I read this question that Kage gave us "Topic Tuesday" people. I c/p'd it into my "post ideas" file and then I re-read. Repeated the reading a few times.
Ideal? Hm. How do I answer that? First I don't think I can think of a singular "ideal." What I'm writing at any moment can and often does change what I want. While once upon a time, I had music lists made up dependent on what I was writing (male/male, male/female, femdom, female/female, non-BDSM, non-sexual, group etc), I tend to go buy artist more often now, especially using certain artists' radio stations on Pandora more for certain things I'm writing.

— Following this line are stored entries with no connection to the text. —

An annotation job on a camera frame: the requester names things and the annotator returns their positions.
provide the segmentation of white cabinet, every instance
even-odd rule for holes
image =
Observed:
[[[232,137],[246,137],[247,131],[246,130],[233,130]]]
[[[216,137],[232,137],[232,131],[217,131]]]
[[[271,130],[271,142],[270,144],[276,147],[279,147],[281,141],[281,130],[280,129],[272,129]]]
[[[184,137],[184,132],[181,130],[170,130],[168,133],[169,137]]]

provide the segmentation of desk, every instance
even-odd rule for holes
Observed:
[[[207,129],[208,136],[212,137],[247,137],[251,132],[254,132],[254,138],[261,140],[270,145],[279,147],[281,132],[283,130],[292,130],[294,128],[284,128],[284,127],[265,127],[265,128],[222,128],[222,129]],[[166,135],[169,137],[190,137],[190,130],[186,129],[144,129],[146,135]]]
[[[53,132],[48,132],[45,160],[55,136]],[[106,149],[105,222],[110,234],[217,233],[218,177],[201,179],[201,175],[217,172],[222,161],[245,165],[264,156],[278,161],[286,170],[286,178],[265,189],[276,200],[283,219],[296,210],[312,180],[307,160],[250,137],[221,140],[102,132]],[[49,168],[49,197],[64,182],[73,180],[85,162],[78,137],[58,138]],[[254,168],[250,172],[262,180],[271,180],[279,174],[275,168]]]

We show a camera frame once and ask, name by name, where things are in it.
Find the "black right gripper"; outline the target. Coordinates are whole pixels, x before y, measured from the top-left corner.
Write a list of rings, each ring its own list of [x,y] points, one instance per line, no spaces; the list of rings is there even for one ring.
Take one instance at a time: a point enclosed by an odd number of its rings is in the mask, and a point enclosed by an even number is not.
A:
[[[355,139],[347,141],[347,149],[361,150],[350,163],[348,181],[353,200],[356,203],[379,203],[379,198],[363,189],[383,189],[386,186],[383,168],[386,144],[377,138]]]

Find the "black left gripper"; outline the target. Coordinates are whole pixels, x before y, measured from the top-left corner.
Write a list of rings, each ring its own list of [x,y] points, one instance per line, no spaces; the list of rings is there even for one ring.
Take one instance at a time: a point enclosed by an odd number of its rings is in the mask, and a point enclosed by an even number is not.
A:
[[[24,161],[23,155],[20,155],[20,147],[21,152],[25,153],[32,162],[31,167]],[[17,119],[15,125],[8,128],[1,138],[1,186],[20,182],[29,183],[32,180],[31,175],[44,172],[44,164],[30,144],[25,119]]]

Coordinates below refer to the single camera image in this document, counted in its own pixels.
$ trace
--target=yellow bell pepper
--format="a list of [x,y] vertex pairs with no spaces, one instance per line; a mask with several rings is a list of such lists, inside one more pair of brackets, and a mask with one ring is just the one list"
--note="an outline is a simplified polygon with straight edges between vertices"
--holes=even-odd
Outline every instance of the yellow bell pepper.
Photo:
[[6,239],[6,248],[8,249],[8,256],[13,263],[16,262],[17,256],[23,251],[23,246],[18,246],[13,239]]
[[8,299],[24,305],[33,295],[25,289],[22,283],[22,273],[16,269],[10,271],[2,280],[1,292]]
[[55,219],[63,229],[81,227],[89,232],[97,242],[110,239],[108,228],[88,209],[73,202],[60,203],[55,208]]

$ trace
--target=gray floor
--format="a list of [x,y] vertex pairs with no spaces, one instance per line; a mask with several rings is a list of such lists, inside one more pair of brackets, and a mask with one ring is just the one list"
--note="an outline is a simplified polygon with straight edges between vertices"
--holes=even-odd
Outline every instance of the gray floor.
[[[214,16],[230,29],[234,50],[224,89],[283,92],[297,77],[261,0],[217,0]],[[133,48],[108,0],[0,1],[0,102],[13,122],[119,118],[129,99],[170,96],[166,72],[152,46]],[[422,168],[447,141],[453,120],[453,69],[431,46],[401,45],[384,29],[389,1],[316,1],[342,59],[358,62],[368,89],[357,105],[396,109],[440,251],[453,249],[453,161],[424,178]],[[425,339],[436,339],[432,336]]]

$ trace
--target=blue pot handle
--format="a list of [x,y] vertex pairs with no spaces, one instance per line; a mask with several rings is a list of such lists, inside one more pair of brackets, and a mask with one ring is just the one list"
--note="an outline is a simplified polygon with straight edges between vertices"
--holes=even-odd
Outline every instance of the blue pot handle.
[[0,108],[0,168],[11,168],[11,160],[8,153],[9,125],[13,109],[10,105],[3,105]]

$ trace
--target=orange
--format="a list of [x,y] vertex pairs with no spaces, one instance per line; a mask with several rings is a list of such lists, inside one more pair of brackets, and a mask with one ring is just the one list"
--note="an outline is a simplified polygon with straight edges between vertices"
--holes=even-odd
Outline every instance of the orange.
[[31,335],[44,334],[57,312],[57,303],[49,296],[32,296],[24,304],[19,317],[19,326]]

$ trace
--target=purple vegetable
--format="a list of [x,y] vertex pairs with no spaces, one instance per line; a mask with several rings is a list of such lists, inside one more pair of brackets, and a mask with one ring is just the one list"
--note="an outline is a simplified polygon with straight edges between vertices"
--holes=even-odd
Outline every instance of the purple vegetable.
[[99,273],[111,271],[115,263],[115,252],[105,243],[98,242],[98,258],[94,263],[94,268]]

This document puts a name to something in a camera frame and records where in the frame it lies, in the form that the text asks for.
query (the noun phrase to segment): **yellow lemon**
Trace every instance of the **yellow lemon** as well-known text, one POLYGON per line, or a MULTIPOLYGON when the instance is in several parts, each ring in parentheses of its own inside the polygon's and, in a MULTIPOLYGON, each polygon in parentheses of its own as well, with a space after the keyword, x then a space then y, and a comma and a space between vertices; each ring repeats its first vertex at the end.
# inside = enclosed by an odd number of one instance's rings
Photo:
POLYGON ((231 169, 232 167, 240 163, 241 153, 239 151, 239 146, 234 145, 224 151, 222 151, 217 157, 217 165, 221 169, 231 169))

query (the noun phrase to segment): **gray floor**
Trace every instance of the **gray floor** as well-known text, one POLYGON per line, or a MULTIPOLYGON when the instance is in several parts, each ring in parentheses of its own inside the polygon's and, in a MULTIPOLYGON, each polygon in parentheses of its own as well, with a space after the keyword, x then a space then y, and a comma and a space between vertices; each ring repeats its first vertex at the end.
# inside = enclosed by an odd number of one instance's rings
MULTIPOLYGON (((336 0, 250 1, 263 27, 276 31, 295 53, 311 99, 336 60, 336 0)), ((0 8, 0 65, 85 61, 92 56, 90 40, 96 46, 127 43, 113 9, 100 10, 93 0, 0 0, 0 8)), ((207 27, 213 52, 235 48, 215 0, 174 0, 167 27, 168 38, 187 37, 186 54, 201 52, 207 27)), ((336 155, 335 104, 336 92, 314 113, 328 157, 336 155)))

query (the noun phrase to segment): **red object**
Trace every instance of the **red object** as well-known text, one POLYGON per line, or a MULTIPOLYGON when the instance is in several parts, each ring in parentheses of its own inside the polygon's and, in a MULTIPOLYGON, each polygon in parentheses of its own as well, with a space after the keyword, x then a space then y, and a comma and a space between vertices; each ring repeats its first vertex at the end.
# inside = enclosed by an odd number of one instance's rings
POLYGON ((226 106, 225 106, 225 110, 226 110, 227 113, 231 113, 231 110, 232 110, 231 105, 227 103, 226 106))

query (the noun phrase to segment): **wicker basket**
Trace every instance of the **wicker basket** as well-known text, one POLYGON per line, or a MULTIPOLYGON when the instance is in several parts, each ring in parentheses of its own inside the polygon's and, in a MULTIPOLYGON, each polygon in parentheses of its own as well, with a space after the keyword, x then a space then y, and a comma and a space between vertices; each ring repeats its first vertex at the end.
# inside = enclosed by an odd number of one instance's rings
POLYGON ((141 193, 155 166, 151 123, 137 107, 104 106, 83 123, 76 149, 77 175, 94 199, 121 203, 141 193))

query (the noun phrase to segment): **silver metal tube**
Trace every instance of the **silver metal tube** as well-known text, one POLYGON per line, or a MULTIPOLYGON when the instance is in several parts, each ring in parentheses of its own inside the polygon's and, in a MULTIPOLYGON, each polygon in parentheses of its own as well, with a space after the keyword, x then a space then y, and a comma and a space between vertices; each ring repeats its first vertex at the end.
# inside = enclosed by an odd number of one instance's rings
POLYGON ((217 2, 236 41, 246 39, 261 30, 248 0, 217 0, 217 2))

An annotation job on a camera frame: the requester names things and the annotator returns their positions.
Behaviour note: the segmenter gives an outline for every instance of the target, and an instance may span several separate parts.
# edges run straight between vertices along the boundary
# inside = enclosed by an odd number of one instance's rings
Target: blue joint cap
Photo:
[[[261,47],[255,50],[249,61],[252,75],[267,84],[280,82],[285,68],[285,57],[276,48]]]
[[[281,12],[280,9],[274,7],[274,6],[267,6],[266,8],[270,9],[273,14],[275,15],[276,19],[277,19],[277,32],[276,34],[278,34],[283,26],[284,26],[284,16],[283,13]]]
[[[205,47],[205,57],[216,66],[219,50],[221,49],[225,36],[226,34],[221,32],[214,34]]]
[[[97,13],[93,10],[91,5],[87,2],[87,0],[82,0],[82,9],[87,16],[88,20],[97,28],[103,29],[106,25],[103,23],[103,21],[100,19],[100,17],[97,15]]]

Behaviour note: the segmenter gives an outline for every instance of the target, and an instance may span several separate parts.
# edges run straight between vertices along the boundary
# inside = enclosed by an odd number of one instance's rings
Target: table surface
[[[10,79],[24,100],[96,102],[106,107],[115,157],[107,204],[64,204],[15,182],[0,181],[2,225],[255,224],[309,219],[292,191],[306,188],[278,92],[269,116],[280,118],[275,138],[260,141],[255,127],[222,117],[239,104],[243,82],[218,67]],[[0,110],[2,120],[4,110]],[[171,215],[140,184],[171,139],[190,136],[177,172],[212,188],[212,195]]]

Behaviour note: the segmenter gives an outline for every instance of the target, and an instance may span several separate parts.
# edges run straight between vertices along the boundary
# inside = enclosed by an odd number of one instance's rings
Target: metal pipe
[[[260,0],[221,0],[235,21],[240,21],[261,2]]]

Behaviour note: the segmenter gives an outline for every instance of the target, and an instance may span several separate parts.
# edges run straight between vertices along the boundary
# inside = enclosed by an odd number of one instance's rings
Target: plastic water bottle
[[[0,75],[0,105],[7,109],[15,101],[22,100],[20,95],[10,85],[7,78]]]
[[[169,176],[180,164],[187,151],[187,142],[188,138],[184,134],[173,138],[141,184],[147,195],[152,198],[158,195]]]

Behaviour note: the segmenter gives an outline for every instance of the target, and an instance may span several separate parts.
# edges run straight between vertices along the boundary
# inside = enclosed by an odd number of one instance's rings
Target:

Specific room? Well there are times that I prefer to write in the thick of action (like in my armchair in my living room) or out somewhere I can people watch. Then there's other times that I want a location like my writing area in my basement, often not even online, because I want everyone to stay the heck away. And a view? Well that's totally messed. I hate looking outside windows- outside equals bad pain in my mind (allergic to the sun). Most often "not my snoring dog" would be a preferred view, if I have one.
Music is almost always a necessity for writing, at least any writing that I feel is good. Although if I've been stressed and writing hasn't happened, sometimes writing in a notebook in the middle of somewhere (like a gaming store with my Master and my teen often enough) with no music will be the thing to help me out of that.
Sometimes, writing some things, I want a creative partner there on Facebook or messenger who's up to brainstorming. Sometimes the ideas are all there in my brain and I just need good music, Master/teen to leave me alone, dog not snoring. Though sometimes if Master's left me alone for "too long," I can't write either.
I would really like an ottoman that's about an inch shorter than the one I have. I would love to have a second set of footy pajamas. I wish my armchair had just about another inch or two on either side of my body so my arms weren't pressed as tight against my sides.
Currently I find I'm listening most often to these artists' stations on Pandora: Rise Against, Depeche Mode, Tori Amos, Ani Difranco, Deftones, and Nine Inch Nails. "Rise Against" tends to be a general sex scene station. "Depeche Mode" is for male/male, although too often the station becomes "all 80s" and then I'm listening to something else. Deftones and NIN tend to be for more heavily BDSM-related scenes, especially those including impact play and serious bondage. "Deftones" is often BDSM, but of a more varied effect. "Tori Amos" and "Ani Difranco" can be for female/female more commonly, however the later seems to play too many artists who I vent "she's only on this station because she's a she, not because she has anything else in common with Ani."
Too much natural light isn't good for writing for me; it makes me cross.
I always need a table near me to hold stuff. There's always tons of stuff. Notes, pictures, diagrams, books I'm reading, books I want to read. Snacks, drinks.
Yeah, always. There are few always or ideals when I'm writing. The biggest one? The freedom to change what I want to change when I need to change it.